▸ What to produce:
Your response should contain every line from the data below that holds the string "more".

[Dataset records]

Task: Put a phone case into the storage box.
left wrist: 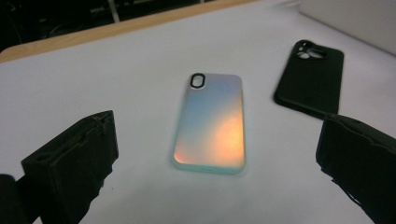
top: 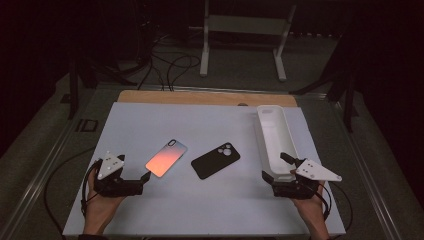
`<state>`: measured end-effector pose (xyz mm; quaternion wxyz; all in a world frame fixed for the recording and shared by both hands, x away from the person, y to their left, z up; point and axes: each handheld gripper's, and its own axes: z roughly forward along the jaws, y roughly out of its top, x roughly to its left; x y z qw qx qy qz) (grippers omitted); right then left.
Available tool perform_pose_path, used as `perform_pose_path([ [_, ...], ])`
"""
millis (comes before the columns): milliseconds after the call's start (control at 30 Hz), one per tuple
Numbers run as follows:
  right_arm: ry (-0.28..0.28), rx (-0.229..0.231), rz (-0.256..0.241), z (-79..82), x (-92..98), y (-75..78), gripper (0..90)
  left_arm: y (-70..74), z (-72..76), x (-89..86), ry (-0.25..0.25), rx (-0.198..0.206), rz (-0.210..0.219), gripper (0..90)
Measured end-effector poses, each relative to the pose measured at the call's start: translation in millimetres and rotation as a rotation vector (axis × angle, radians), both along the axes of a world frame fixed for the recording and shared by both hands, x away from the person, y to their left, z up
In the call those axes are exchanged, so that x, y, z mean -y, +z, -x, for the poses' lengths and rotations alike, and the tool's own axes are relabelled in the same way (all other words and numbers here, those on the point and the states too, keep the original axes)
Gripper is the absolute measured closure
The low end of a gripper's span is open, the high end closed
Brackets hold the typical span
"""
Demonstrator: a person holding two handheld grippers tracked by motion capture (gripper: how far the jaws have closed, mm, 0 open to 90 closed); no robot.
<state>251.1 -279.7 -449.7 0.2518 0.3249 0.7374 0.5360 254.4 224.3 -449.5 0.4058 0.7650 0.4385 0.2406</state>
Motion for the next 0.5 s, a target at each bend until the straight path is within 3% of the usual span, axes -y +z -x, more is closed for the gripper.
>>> perform_pose_path([
  [267, -0.001, -0.004, 0.003, -0.2, 0.0, -0.6, 9.8, 1.2, -29.1, 9.9, -0.005, -0.075, -0.053, 0.0],
  [500, 0.001, -0.005, 0.007, 0.0, -0.9, -0.8, 9.8, -5.8, -49.0, 21.7, -0.021, -0.147, -0.127, 0.0],
])
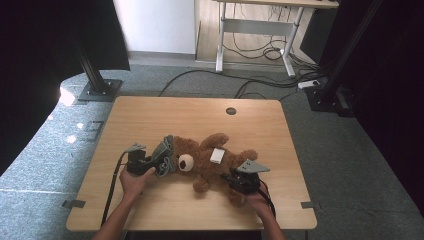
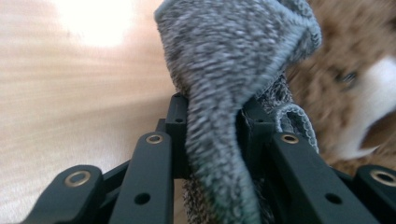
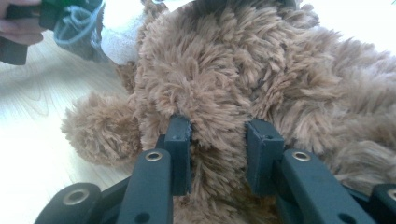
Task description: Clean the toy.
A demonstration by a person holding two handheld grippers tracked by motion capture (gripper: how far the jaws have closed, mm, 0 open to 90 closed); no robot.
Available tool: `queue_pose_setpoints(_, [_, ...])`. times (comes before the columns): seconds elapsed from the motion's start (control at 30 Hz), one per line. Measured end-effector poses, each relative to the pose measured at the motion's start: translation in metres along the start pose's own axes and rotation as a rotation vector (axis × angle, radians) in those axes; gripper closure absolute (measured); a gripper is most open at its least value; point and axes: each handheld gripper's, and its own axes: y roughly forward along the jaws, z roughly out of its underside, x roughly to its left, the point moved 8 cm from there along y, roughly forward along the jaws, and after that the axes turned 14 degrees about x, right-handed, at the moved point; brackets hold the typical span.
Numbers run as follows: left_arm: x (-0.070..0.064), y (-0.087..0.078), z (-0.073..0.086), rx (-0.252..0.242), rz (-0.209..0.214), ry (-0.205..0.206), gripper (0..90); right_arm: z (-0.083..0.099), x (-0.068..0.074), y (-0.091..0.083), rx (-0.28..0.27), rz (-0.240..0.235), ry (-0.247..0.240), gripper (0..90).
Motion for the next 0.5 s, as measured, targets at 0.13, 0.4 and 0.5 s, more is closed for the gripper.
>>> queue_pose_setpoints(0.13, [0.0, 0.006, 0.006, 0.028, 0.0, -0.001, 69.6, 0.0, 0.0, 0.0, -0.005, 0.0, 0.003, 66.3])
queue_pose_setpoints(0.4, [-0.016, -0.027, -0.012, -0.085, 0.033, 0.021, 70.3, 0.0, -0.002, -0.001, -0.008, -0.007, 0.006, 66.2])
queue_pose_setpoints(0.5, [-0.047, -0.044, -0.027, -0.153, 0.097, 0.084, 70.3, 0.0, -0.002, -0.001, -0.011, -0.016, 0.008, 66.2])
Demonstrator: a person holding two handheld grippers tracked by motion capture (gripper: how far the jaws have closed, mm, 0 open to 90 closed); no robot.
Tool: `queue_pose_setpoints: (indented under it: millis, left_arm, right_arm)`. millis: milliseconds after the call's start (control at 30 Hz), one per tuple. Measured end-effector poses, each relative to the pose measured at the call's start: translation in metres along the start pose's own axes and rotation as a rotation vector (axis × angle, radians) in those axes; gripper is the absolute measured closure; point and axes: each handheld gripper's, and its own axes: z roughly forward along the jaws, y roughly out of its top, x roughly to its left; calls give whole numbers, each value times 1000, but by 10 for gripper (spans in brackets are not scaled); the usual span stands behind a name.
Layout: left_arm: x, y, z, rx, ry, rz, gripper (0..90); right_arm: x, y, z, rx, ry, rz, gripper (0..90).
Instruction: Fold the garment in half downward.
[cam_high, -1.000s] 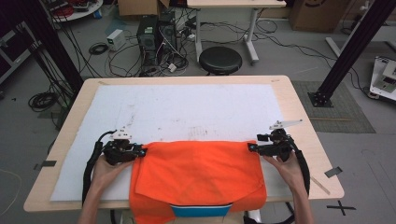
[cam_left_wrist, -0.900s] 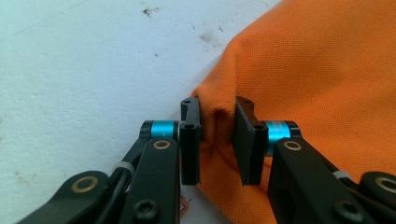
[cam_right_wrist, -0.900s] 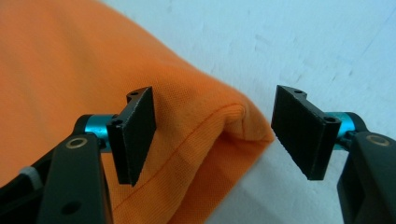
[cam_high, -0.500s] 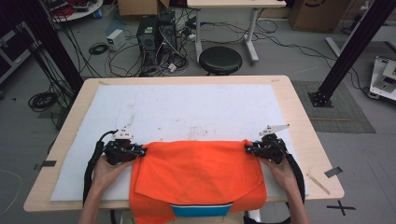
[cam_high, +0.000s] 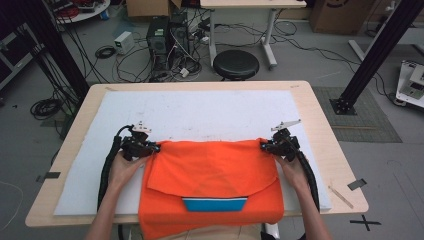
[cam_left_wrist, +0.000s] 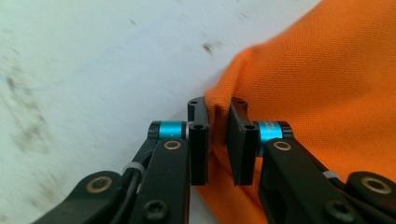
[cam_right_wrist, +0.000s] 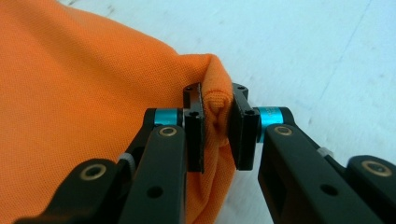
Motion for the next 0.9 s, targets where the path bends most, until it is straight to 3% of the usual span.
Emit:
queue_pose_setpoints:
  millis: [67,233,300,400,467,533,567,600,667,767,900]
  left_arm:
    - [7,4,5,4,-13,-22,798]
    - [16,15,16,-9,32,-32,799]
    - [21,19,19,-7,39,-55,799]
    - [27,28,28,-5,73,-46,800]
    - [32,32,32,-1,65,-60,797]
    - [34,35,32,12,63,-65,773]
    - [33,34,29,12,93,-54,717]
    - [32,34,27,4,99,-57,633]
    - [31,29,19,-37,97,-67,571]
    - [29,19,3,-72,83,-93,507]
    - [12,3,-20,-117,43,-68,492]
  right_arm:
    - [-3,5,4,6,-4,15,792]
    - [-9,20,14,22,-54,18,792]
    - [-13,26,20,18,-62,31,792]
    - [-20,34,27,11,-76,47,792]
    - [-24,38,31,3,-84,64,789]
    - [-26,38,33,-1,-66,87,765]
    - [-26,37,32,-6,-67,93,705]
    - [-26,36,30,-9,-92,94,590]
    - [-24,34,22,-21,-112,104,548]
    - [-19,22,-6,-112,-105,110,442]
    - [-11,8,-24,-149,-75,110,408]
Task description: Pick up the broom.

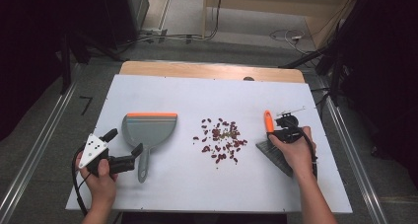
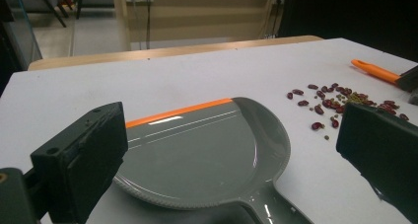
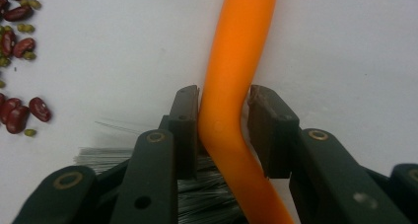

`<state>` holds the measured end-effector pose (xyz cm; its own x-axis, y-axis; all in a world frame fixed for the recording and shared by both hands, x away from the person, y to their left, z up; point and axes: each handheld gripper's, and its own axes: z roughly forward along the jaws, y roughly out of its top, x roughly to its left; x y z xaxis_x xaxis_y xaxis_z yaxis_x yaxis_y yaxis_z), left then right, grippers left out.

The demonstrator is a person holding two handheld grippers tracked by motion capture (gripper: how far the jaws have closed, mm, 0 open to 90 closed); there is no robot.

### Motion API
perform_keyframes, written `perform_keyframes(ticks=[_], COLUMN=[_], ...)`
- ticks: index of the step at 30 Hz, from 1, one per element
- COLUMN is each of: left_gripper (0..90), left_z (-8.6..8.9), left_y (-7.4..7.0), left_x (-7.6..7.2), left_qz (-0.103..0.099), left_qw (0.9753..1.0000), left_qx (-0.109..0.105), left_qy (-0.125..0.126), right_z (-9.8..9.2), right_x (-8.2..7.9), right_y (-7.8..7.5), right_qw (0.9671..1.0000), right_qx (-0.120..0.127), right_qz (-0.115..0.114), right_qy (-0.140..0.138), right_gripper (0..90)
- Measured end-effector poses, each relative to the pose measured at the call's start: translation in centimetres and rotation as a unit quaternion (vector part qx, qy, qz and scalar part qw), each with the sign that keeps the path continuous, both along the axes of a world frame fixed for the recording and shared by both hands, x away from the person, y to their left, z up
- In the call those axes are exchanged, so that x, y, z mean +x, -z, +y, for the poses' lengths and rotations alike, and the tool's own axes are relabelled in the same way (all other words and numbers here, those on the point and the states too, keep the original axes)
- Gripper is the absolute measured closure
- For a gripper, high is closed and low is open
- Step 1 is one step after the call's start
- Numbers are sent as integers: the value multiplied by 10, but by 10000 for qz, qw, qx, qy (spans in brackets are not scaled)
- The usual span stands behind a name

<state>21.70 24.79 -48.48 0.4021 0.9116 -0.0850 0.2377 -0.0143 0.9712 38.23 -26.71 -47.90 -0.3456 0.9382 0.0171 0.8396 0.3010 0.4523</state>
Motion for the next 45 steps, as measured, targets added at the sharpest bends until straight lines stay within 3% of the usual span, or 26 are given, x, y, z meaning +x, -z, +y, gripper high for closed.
perform_keyframes(ticks=[4, 8, 11, 15, 18, 19, 20, 22, 25, 33, 40, 41, 42, 45], left_gripper=[0, 0, 0, 0, 0, 0, 0, 0, 0, 0, 0, 0, 0, 0], left_z=[-3, -6, -7, -8, -9, -9, -10, -10, -12, -19, -26, -27, -28, -31], left_y=[0, -2, -2, -3, -6, -6, -8, -9, -12, -18, -21, -22, -23, -26], left_x=[-1, -2, -1, -2, -3, -3, -5, -5, -6, -7, -7, -7, -7, -7], left_qz=[10, -11, -15, -40, -58, -58, -104, -118, -173, -277, -329, -332, -338, -345], left_qw=[10000, 10000, 10000, 10000, 10000, 10000, 9999, 9999, 9998, 9994, 9991, 9991, 9991, 9990], left_qx=[-15, 25, 16, 44, 31, 31, 42, 43, 51, 161, 179, 170, 163, 93], left_qy=[-3, 16, 29, 16, 10, 10, 19, 27, 41, 95, 178, 187, 206, 281], right_z=[4, 0, -3, -5, -10, -10, -15, -22, -31, -39, -45, -45, -44, -38], right_x=[-1, -2, -9, -11, -18, -18, -22, -28, -37, -55, -67, -67, -70, -73], right_y=[0, 2, 6, 7, 6, 6, 3, 1, -1, -16, -31, -31, -37, -46], right_qw=[9998, 9999, 9988, 9980, 9945, 9945, 9906, 9863, 9761, 9520, 9237, 9237, 9178, 9123], right_qx=[-173, 74, 199, 306, 512, 512, 735, 956, 1341, 1718, 2308, 2308, 2406, 2453], right_qz=[-53, -85, -409, -523, -853, -853, -1075, -1247, -1647, -2480, -3010, -3010, -3118, -3255], right_qy=[-67, 109, 153, 161, 320, 320, 422, 507, 467, 522, 538, 538, 511, 396], right_gripper=[636, 669, 669, 668, 674, 674, 674, 674, 676, 684, 689, 689, 690, 690])
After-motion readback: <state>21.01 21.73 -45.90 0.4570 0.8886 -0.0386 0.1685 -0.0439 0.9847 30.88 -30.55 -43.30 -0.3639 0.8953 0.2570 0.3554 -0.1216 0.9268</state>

▸ Solution for this exercise:
Motion for the next 0.5 s, a target at each bend until the straight path is within 3% of the usual span, axes -y +z -x, more is closed for the gripper.
Motion for the next 0.5 s, as measured, targets at 0.13, 0.4 and 0.5 s, more is closed for the gripper.

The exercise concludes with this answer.